InsectReflection.com discusses the similarities between two Chosen Ones, specifically with Buffy's choice to sacrifice herself for the sake of others in "Prophecy Girl", while Ampata chooses to live and make others pay that price:

In both cases, a Slayer is told by their Watcher that they must die. The difference lies in how Ampata and Buffy react to that. ... While Xander's kiss revitalises Buffy and fills her with new strength, Ampata's kiss drains others of their life force. ... In a way, she could be seen as a more weak-willed version of Angel in "Amends" – who is prepared to sacrifice her love, to lose herself and her humanity in the embrace. Ampata is in fact doing double-shifts in the metaphor here – she is Buffy of course, but she is also Angel, the undead creature threatening to consume her Heart.

IsPrettyAwesome.com observes that the Mummy Girl's "real name is never revealed" and wrote similar sentiments:

She was an innocent girl chosen for an unpleasant fate, and now she is willing to sacrifice people in order to experience some of the joys she missed before. Her powers are classic Bathory – draining the life from other people to maintain her own youth!

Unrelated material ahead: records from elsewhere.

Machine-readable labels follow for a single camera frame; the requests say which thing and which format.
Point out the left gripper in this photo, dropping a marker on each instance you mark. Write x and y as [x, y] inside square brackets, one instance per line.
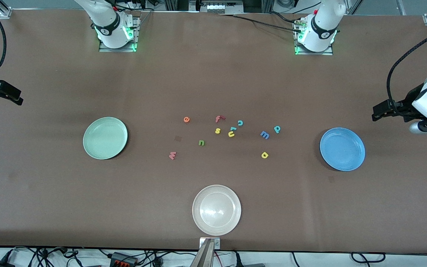
[408, 102]

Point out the teal letter p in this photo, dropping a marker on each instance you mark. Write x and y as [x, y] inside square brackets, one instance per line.
[275, 129]

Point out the blue letter m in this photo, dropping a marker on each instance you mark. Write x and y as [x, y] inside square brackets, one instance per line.
[265, 135]

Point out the pink letter w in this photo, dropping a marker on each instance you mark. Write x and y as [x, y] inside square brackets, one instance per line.
[172, 155]

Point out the blue plate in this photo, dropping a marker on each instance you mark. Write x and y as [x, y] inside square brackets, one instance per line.
[342, 149]

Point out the green plate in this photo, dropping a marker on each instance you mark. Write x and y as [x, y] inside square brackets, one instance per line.
[105, 138]

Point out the red letter f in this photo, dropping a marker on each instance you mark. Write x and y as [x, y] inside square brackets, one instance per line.
[218, 119]

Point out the beige plate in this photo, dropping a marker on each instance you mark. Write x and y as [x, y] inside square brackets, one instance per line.
[217, 210]

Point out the grey metal box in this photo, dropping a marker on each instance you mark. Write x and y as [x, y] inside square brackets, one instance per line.
[219, 7]

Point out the black orange power strip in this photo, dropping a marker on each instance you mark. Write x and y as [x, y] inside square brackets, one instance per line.
[122, 259]

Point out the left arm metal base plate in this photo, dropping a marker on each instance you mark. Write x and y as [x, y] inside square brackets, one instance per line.
[315, 53]

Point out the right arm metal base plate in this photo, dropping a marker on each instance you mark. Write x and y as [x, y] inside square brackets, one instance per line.
[119, 49]

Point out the small metal bracket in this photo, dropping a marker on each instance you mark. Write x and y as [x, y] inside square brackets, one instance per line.
[217, 243]

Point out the grey camera pole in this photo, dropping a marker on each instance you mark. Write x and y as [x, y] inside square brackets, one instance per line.
[204, 256]

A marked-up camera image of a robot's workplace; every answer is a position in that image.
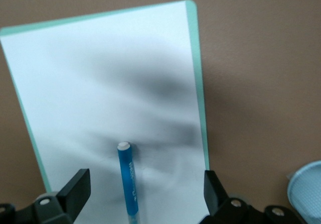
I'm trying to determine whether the white board with green frame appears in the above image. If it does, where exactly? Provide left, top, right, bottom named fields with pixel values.
left=0, top=2, right=209, bottom=224

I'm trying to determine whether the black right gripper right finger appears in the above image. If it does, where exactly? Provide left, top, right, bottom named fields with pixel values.
left=200, top=170, right=304, bottom=224

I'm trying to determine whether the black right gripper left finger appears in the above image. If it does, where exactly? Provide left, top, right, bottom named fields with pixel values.
left=32, top=168, right=91, bottom=224

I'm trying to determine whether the teal clipboard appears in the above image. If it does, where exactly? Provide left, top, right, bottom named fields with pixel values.
left=0, top=0, right=211, bottom=197

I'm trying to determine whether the blue marker with white end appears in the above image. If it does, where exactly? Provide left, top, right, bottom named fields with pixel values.
left=117, top=141, right=141, bottom=224

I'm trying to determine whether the light blue mesh cup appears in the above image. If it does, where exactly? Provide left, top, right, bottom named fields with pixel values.
left=285, top=160, right=321, bottom=224

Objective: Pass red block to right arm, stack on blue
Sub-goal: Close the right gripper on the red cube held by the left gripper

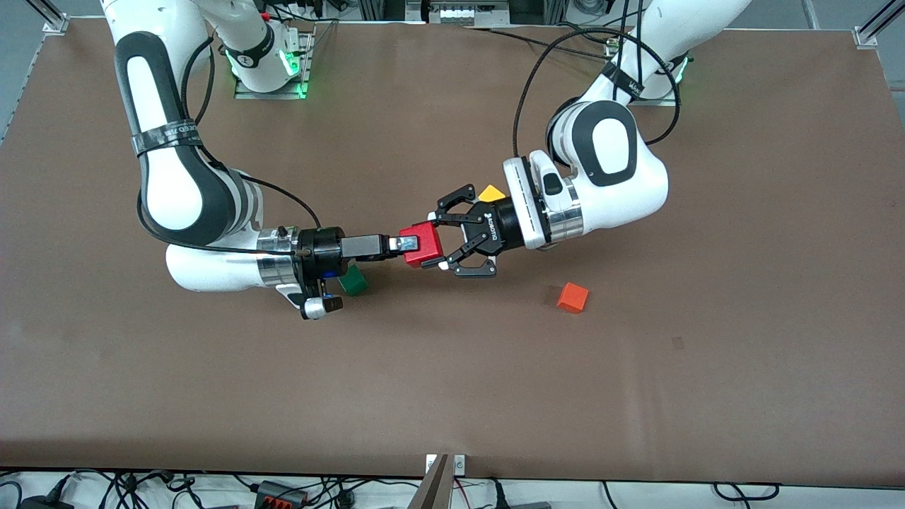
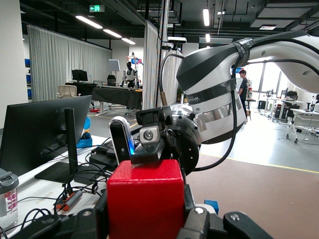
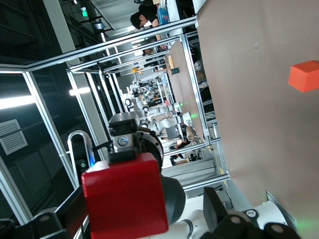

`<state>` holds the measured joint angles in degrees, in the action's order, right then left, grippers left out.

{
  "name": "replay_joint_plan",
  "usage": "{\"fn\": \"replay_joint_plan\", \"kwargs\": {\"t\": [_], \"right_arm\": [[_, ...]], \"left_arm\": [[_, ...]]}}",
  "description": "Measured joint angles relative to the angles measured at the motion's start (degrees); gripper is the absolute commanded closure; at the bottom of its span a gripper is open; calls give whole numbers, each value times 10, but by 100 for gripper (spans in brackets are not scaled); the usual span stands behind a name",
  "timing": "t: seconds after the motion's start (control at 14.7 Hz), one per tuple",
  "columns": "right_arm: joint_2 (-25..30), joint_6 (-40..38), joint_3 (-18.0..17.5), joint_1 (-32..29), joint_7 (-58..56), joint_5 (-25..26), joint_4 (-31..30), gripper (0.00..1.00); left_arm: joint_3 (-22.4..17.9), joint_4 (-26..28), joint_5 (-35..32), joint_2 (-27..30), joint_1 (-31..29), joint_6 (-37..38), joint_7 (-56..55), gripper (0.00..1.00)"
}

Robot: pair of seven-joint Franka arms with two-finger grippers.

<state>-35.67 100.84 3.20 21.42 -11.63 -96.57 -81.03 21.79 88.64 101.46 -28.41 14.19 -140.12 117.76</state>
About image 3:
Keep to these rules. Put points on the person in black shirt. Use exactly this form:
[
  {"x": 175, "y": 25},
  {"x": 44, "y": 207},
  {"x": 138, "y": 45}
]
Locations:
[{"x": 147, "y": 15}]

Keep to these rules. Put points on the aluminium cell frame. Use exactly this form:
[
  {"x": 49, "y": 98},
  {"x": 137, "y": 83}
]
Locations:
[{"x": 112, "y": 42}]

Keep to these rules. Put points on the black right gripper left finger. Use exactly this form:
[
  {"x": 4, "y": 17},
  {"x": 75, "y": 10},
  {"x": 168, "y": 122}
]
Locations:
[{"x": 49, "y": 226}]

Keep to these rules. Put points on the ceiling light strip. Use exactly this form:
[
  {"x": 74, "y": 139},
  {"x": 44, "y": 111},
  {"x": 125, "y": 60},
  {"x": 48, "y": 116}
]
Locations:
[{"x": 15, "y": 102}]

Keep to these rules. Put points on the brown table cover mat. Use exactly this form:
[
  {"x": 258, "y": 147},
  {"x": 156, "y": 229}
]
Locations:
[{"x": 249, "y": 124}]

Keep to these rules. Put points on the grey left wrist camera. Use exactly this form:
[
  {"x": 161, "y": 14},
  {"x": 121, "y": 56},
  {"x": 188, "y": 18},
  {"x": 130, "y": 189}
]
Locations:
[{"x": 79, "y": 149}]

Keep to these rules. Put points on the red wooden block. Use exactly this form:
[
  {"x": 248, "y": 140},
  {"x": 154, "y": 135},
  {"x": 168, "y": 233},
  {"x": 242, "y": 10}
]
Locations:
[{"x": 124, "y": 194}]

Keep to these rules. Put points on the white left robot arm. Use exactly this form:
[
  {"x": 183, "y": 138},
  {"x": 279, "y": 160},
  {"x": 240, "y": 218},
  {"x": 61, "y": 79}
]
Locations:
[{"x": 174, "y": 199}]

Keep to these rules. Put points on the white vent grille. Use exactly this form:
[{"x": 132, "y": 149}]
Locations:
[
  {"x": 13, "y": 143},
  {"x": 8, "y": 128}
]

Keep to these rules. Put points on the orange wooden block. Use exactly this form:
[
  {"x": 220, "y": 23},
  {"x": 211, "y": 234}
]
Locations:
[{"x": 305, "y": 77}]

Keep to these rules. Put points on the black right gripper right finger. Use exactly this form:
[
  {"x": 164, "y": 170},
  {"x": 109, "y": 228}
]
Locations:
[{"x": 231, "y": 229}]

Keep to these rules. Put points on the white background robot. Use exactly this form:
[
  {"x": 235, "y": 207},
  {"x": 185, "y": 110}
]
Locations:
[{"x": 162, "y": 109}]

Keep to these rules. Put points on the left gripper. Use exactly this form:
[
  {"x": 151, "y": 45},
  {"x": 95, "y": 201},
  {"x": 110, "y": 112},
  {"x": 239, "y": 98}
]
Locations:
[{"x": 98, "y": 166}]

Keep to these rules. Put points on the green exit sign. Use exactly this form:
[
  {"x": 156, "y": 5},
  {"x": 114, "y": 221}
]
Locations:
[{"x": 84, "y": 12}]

It's really just vampirism in a slightly different form... The show is savvy enough to complicate this metaphor, because the people who sacrificed the Inca Mummy Girl were indeed monstrously unfair, and submitting to her fate will indeed ruin her life. So the show cleverly has its cake and eats it too – it criticises that selfishness while also agreeing that teenagers can be right about stuff.

Here, the comparison is with Ampata and Xander, rather than with Ampata and Angel: "The climax brings Xander's and IMG's respective selfishnesses into collision. Xander is the one who demands the Inca Mummy Girl leave Willow alone – if she's going to murder anyone, it's got to be him. It's his turn to step up to his responsibilities, the same test that Buffy passed, and that Inca Mummy Girl failed."

An essay on Willow's costumes and dress in Buffy discusses the "themes of identity, costume, and duality" in "Inca Mummy Girl" and the later episode "Halloween". Oz notices her for the first two times when she is costumed - here, in "her adorable but slightly cultural appropriate-y "Inuit" costume," and at Halloween in "the full-body ghost costume and the 'generically sexy' costume. Both are very much performances in their own way."